CareCloud (Nasdaq: CCLD, CCLDP, CCLDO) announced its Q1 2024 financial results, reporting $26 million in revenue, down from $30 million in Q1 2023.
Despite lower revenue, the company achieved a GAAP operating income of $129,000, compared to a $223,000 loss in the previous year.
Net loss improved to $241,000 or $0.02 per share, from $401,000 or $0.28 per share in Q1 2023. Adjusted EBITDA fell to $3.7 million from $4.2 million, but cash from operations surged to $4.1 million from $1.0 million, and free cash flow reached $2.2 million, a significant improvement from a negative $2.0 million in Q1 2023.

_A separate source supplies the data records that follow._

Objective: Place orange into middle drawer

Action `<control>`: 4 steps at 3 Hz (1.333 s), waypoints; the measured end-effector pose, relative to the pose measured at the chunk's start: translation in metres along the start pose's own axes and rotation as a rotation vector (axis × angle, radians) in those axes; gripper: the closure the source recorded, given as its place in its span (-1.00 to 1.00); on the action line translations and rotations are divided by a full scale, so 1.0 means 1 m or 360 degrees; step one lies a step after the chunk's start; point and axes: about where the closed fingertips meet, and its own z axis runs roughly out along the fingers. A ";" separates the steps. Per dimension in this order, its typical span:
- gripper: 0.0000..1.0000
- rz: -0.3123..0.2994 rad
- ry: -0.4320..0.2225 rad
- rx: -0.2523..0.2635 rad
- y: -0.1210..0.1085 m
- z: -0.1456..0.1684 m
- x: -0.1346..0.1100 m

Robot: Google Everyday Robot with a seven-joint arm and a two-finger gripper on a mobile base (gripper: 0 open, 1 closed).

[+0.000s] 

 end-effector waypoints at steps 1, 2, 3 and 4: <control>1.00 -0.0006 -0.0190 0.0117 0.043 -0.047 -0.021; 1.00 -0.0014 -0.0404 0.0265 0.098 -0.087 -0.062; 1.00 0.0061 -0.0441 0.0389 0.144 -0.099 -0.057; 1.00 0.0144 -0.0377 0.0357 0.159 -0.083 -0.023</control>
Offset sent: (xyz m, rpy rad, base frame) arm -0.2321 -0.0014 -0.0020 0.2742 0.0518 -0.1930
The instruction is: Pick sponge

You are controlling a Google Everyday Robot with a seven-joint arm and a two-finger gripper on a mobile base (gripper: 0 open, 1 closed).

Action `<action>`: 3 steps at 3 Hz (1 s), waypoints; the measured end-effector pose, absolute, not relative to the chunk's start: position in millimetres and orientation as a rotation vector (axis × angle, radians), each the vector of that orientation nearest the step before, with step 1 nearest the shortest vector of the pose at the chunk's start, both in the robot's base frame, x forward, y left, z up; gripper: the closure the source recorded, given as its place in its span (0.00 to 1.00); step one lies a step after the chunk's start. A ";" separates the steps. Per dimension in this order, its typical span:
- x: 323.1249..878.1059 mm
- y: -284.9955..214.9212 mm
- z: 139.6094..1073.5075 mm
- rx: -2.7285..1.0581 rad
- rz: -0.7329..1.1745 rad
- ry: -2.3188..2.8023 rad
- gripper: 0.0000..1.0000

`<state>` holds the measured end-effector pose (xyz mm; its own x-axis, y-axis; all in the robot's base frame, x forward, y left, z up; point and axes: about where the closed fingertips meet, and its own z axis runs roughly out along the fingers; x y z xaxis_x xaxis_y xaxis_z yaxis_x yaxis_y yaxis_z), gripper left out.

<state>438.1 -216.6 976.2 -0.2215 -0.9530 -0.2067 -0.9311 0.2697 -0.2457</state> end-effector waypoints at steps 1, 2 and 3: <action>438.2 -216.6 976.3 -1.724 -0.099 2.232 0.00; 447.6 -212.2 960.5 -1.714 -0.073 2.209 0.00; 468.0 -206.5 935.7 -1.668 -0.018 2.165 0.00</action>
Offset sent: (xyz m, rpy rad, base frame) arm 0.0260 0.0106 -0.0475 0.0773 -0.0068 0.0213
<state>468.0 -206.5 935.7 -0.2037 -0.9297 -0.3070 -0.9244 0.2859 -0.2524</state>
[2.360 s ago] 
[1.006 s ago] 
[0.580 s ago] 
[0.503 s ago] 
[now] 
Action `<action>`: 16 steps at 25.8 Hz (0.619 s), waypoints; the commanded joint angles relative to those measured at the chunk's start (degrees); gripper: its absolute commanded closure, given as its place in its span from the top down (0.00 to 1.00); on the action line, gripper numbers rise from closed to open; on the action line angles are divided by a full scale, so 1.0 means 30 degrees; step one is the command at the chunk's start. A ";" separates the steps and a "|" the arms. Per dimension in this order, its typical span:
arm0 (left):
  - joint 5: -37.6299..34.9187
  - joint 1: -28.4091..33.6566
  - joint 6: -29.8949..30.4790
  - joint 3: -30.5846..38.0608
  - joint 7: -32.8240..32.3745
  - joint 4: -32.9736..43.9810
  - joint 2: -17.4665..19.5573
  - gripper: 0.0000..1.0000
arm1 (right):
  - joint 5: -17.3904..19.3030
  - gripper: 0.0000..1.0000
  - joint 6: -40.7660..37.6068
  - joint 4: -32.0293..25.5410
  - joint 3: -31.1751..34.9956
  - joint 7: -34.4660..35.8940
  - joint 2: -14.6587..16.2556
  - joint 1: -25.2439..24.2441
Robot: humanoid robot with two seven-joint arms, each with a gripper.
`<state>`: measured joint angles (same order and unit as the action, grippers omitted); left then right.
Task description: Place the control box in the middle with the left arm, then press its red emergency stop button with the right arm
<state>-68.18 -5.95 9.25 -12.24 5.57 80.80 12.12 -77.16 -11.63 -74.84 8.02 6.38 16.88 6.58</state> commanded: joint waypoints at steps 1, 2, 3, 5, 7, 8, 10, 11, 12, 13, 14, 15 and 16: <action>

Operationally, CareCloud identified $22 million in annualized expense reductions, with $15 million expected this year, and repaid $2 million of its credit facility.
The company is also leveraging generative AI to enhance efficiencies. CEO A. Hadi Chaudhry expressed optimism about the financial direction, highlighting improvements in cash flow metrics and profitability.
CareCloud, Inc. received an unsolicited offer to acquire the company for $5.00 per share of common stock and $25 redemption price per share of its Series B Preferred Stock. The Board of Directors declined the offer after thorough evaluation and retained an investment bank to assess the terms of its Series A Preferred Stock.
CareCloud, Inc. has retained Citizens JMP as its exclusive capital structure advisor after receiving an unsolicited indication of interest to acquire the company. The Board of Directors declined the proposal and Citizens JMP will evaluate CareCloud's capital structure for potential modifications to its Series A Preferred Stock.